4. “Cover Your Saddle” vs. Doing What’s Right
One of the quiet but powerful realities in healthcare is this:
Many decisions are not driven by what’s best…
They’re driven by what’s safest—for the organization.
In other words:
👉 “Cover your saddle”
That shows up as:
- Defensive medicine
- Over-documentation
- Coding decisions influenced by reimbursement
- Policies designed to reduce liability, not improve outcomes
And to be clear—some level of protection is necessary.
But when “cover your saddle” becomes the primary driver, the system begins to drift.
Because now the question is no longer:
“What’s right?”
It becomes:
“What’s defensible?”
And those are not always the same thing.
5. The Courage Gap — and Why It Matters
The podcast didn’t just highlight problems—it highlighted something more important:
👉 The lack of aligned courage
Not because people don’t care.
But because:
- The system is large
- The incentives are real
- The consequences are tangible
Standing firm has a cost.
Professionally. Socially. Financially.
But there’s also a hidden truth:
Courage compounds.
When one person:
- Speaks up
- Questions appropriately
- Refuses to blindly comply
It gives others permission to do the same.
And that’s how change actually starts.
Not from the top.
But from individuals who decide where their line is.
6. Breaking the “Sacred Cows”
Another recurring theme:
There are ideas, protocols, and structures in healthcare that no one questions anymore.
They’ve become “sacred cows.”
But as the saying goes:
Sacred cows make the best burgers.
Not everything that exists should continue to exist.
Especially when:
- It no longer serves patients
- It’s driven by outdated assumptions
- Or it persists because it’s profitable, not effective
Progress requires:
- Re-examining assumptions
- Challenging incentives
- And being willing to rethink what’s been normalized
7. The Parallel Path Forward
If trust is going to be rebuilt, it likely won’t come from the same structures that lost it.

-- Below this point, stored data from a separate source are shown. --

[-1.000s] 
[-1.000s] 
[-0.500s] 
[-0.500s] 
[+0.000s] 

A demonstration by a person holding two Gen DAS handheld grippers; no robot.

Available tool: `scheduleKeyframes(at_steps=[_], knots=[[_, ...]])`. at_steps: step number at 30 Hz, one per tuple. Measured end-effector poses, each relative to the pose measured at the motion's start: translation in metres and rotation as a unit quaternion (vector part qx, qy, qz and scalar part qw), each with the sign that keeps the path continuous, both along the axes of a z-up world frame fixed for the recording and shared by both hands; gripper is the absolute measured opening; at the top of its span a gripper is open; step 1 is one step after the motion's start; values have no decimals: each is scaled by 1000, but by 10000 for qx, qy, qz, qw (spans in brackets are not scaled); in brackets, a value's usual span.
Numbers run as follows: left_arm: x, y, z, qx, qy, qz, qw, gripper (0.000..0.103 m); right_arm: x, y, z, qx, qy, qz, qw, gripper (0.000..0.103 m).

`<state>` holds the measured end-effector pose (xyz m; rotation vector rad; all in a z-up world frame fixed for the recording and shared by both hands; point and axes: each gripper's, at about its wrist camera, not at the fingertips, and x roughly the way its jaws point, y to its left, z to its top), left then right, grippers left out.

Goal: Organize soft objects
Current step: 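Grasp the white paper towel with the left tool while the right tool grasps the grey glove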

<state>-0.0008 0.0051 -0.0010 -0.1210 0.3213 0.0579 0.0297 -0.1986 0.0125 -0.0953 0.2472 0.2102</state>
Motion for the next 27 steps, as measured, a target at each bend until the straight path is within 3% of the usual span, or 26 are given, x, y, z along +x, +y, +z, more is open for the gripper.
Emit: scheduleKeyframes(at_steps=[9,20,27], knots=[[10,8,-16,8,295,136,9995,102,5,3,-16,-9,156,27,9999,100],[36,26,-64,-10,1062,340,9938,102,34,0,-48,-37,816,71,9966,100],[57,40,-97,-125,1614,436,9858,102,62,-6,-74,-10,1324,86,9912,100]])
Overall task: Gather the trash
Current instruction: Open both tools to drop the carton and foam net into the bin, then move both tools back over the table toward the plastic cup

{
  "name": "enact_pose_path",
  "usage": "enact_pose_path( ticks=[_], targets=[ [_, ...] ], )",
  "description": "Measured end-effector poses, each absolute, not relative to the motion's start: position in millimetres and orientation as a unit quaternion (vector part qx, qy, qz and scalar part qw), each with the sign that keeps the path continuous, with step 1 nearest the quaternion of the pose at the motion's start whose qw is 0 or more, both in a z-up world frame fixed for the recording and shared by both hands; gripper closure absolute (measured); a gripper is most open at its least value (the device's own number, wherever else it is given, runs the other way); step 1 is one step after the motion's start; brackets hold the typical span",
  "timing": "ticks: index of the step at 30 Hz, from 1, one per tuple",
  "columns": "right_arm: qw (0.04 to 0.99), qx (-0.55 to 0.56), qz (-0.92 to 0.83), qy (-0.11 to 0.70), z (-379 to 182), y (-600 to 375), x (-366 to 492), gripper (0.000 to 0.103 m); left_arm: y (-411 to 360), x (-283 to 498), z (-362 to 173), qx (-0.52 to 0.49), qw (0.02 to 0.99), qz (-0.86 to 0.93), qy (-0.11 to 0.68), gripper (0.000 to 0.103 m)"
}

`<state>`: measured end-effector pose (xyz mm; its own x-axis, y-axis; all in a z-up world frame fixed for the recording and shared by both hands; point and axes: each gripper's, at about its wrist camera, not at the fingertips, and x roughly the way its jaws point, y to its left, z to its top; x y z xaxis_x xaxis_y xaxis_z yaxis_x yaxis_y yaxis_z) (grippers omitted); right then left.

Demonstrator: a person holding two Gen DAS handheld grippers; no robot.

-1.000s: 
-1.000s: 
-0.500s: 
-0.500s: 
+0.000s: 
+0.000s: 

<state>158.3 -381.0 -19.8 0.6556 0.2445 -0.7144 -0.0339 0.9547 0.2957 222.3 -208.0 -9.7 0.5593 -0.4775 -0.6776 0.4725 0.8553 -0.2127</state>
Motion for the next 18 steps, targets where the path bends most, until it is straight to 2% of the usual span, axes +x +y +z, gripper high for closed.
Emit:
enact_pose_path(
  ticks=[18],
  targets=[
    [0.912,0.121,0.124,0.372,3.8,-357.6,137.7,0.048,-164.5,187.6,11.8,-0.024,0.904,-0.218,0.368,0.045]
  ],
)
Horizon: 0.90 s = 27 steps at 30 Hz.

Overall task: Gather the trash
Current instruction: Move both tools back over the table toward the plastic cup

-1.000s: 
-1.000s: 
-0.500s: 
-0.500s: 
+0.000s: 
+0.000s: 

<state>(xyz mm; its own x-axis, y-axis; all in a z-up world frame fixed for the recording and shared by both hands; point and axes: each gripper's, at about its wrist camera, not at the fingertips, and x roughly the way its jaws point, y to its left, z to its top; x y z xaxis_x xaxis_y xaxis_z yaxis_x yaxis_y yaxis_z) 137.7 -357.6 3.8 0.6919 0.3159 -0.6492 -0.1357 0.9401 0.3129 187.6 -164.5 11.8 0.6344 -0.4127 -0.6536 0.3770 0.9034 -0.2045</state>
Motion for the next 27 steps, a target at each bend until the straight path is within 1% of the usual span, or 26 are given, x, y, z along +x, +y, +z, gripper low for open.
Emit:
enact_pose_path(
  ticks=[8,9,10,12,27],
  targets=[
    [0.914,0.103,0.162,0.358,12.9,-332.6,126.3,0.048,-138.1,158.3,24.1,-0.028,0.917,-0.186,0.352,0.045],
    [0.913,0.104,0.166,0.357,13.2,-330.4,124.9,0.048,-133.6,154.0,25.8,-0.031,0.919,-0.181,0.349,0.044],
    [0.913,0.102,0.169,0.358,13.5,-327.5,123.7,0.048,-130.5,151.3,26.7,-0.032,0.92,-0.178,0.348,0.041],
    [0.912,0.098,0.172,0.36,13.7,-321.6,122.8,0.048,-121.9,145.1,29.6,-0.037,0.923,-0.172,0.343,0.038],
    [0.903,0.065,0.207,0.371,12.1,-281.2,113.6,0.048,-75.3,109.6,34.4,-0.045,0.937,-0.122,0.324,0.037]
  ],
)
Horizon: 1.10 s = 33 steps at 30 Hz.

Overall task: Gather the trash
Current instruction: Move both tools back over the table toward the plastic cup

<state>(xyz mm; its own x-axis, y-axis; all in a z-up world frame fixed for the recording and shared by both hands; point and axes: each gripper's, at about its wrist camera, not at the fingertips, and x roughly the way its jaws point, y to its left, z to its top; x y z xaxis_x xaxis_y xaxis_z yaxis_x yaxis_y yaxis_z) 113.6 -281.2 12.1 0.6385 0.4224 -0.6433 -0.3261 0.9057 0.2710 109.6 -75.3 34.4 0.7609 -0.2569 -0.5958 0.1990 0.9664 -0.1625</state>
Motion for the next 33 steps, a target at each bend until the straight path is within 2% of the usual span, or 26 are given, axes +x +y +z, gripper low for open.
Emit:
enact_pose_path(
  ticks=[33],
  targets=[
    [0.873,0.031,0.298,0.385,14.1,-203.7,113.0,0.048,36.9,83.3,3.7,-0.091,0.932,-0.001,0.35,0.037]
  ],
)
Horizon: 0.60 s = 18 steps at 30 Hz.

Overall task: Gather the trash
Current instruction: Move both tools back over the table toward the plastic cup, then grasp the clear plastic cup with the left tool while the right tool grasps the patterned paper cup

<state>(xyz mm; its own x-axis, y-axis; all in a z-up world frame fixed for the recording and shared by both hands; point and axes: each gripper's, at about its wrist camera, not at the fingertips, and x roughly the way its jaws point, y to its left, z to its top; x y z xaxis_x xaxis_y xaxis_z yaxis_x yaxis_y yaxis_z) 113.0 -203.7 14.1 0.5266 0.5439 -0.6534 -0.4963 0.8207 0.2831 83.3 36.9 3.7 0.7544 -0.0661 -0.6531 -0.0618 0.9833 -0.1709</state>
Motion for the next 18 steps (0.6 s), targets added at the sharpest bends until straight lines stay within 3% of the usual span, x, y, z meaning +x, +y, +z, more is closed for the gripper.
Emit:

It will come from parallel systems:
- Independent thinking
- Transparent data
- Decentralized models
- Professionals willing to operate with integrity, even inside imperfect systems
Trust isn’t demanded.
It’s earned over time:
- Through consistency
- Through results
- Through alignment between words and actions

7. Conclusion: The Parallel Path Forward
This isn’t about tearing down healthcare.
It’s about realigning it.
If enough people begin to:
- Ride for the right brand
- Maintain perspective
- Resist blind conformity
- And act with measured courage
Then the system doesn’t have to be overthrown.
It evolves.
If even a small percentage of professionals draw that line…
The impact would be bigger than most people realize.
Restoring trust in healthcare will not happen through the same captured institutions that broke it. We must build “parallel systems”—structures like the Journal of Independent Medicine—that bypass the influence of Big Pharma and corporate gatekeepers.
Real trust is not “blind”; it is an evidence-based conclusion drawn over a long period of consistent ethical action. When a new leader steps into a room and says, “Just trust me,” it is an immediate “red flag.” Trust is earned through data and integrity, not demanded via title. As we look toward the future, we must move past the “Trust me, bro” era of public health and return to the hard, principled work of the Code of the West.
If 10,000 “Daniels” stepped forward in your field today, what would the world look like tomorrow? The answer is a world where medicine is once again a noble calling, and the patient is the only brand that matters.